Challenges, takeaways, and findings of coding up a famous text compression algorithm.
2018-01-15
programming
I hadn’t put much thought into how text compression works , until I watched Tom Scott’s video on YouTube. He always does a great job explaining all sorts of computer-related topics.
Being inspired by the video, I made my own working version of a program that does text compression, using an approach called Huffman Coding.
This algorithm has its roots all the way back to 1951, which is pretty amazing. David A. Huffman was a graduate student at MIT. One of Huffman’s professors allowed his students to choose between solving a difficult problem and taking the final exam. Huffman opted to solve the difficult problem, which was to find the most efficient way to represent pieces of data. He was able to come up with a solution that proved to be more optimal than anyone else had found at the time¹. He later published a paper, and Huffman Coding was born.
To help illustrate the value of Huffman Coding, take this question I ran across on Stack Overflow the other day. Someone asked what the real-world applications of Huffman Coding were. They were under the impression that there were more modern ways of doing lossless text compression. Someone replied that their question was like asking, “Give me an example of a car made out of steel.”
From what I understand, Huffman Coding is still widely used in text compression. It’s used in conjunction with other techniques to be even more efficient, but still stands as a valuable algorithm.
Fair warning: My implementation, described below, is very basic compared to popular text compression tools.
I will describe how the algorithm works from a high-level perspective, and also share a few things I learned while building my program. My code will be in Elixir, but the concepts can be applied to any programming language.

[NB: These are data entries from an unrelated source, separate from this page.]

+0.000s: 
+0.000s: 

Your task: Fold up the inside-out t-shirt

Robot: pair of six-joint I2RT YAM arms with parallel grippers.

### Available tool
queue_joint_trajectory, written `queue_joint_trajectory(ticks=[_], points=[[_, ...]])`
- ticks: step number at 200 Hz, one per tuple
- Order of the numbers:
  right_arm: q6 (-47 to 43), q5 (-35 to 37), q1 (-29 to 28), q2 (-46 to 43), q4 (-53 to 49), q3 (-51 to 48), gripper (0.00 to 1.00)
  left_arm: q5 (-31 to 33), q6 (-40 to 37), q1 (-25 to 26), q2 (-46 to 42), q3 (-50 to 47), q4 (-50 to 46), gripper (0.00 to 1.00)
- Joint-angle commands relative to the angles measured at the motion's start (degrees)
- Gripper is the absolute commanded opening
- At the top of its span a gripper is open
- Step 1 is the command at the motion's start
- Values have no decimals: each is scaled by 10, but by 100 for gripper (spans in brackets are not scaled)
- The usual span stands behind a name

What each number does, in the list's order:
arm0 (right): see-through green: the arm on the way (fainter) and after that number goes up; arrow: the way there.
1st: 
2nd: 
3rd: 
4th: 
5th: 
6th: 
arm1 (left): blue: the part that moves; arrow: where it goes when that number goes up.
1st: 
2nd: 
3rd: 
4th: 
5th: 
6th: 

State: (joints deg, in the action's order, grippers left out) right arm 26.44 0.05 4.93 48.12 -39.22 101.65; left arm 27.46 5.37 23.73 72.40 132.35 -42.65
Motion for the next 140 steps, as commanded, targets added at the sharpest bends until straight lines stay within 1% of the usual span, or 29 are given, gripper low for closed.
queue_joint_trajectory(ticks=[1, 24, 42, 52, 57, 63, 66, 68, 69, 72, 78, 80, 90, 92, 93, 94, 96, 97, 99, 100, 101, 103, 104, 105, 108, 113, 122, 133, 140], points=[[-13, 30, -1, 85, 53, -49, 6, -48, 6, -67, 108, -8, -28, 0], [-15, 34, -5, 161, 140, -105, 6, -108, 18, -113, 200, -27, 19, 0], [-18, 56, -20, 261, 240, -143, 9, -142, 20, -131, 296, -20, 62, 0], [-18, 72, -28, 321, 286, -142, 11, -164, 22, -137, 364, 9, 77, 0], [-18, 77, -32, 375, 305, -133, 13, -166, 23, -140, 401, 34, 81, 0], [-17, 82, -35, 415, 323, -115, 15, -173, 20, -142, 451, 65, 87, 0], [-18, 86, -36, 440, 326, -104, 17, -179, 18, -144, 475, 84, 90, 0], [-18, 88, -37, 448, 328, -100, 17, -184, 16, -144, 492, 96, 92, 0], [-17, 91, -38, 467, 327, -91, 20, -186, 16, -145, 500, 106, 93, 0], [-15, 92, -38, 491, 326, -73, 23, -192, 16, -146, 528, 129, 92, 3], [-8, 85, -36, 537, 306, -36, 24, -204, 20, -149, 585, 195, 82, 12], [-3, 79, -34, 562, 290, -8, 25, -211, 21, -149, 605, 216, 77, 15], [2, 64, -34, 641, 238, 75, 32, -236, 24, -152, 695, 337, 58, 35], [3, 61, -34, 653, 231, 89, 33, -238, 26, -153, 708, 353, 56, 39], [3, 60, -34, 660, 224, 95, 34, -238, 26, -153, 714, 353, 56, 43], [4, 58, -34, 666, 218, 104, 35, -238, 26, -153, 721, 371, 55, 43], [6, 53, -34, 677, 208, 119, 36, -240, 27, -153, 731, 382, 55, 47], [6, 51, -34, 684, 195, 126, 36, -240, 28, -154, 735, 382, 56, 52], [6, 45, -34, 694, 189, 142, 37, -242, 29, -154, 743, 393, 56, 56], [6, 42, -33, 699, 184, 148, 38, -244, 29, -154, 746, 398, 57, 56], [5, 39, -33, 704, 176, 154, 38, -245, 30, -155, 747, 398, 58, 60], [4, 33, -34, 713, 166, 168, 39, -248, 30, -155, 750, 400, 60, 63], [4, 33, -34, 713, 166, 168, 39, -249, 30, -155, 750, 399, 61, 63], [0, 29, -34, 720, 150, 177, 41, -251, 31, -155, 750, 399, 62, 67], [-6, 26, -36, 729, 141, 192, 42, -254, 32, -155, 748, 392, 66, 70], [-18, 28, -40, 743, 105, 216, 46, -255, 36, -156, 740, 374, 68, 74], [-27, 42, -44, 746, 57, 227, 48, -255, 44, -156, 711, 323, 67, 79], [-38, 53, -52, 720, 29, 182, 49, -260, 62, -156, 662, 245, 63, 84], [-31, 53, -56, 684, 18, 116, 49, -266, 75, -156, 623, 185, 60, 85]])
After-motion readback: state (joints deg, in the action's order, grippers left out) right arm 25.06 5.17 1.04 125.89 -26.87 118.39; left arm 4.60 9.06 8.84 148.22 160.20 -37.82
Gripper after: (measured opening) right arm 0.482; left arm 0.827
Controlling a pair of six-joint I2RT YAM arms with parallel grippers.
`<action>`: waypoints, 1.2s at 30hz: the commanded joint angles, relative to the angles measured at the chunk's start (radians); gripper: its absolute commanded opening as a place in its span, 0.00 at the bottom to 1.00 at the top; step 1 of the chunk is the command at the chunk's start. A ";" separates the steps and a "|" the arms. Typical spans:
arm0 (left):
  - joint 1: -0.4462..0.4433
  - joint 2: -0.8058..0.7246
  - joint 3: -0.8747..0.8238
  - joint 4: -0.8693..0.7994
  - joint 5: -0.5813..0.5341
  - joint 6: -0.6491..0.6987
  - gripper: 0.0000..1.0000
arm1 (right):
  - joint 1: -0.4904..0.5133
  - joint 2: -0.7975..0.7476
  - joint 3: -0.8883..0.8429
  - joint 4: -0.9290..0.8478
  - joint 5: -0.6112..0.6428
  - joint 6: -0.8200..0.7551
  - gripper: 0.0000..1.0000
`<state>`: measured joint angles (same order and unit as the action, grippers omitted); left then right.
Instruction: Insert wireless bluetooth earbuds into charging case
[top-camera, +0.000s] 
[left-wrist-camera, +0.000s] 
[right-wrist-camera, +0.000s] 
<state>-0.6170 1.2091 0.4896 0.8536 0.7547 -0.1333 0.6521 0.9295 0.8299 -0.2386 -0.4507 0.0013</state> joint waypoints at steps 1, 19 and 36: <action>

How digital text is represented
An important “gotcha” is to remember that a computer cannot actually store letters, numbers, pictures, nor anything else. Computers store only bits. We think of bits as “0” and “1”, but a bit is actually just some electricity that is either on or off. Some sort of context needs to exist in order to make any sense of the bits. ASCII is an agreed upon standard for representing text electronically.
When dealing with ASCII, a single character always takes up one byte, or eight bits, on a computer. Creating a plain text file, with just one character of content, would result in the file being one byte in size.